Content starts

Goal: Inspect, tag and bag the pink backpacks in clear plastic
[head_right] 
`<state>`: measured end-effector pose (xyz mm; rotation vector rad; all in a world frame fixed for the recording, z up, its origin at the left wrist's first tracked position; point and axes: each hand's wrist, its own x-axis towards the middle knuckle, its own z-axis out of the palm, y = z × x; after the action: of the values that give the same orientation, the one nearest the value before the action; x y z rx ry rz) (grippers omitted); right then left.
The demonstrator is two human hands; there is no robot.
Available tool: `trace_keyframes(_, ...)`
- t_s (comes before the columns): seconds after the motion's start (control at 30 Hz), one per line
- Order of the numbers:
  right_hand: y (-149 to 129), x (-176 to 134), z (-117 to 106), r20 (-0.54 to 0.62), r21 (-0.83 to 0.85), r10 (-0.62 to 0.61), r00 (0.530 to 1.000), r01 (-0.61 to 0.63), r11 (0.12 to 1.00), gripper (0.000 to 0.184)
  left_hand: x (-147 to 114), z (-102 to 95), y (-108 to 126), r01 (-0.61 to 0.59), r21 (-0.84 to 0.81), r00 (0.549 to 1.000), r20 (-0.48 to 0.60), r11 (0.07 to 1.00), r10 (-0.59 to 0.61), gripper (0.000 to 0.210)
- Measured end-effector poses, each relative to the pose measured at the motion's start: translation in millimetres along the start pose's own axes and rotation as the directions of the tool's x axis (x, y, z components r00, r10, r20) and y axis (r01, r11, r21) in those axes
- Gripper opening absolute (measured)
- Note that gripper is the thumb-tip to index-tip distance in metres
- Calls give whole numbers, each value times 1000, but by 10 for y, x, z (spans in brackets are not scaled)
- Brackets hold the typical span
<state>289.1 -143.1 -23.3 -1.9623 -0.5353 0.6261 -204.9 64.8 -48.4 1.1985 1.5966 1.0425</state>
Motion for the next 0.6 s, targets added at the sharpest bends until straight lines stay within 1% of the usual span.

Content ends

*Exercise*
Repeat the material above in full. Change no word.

*Solution to the exercise*
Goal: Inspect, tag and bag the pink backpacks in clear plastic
[head_right] 
`<state>`: measured end-effector pose (xyz mm; rotation vector rad; all in a world frame fixed for the recording, z up, its origin at the left wrist's first tracked position; point and axes: each hand's wrist, its own x-axis towards the middle knuckle, its own z-axis out of the palm, y = z × x; after the action: of the values that give the same orientation, the one nearest the value before the action; x y z rx ry rz) (grippers omitted); right then left.
The demonstrator is two human hands; there is no robot.
Available tool: `trace_keyframes(_, ...)`
- t_s (comes before the columns): seconds after the motion's start (control at 30 Hz), one per line
- Order of the numbers:
  right_hand: y (-149 to 129), x (-176 to 134), z (-117 to 106), r20 (-0.54 to 0.62), r21 (-0.83 to 0.85), r10 (-0.62 to 0.61), r00 (0.530 to 1.000), r01 (-0.61 to 0.63), r11 (0.12 to 1.00), gripper (0.000 to 0.184)
  left_hand: x (-147 to 114), z (-102 to 95), y (-108 to 126), r01 (-0.61 to 0.59), r21 (-0.84 to 0.81), r00 (0.549 to 1.000), r20 (-0.48 to 0.60), r11 (0.07 to 1.00), r10 (-0.59 to 0.61), gripper (0.000 to 0.210)
- Measured end-effector poses, each relative to the pose measured at the motion's start: translation in millimetres along the start pose's own axes and rotation as the directions of the tool's x axis (x, y, z components r00, r10, r20) and y axis (r01, r11, r21) in those axes
- Gripper opening absolute (measured)
- Note that gripper is the thumb-tip to index-tip distance in metres
- Calls give whole numbers, each value times 1000, but by 10 for y, x, z (spans in brackets are not scaled)
- Brackets hold the typical span
<state>289.1 -143.1 -23.3 -1.9623 -0.5353 0.6261 -204.9 64.8 -48.4 1.1985 1.5966 1.0425</state>
Motion for the next 0.6 s, targets added at the sharpest bends until straight lines stay within 1% of the usual span.

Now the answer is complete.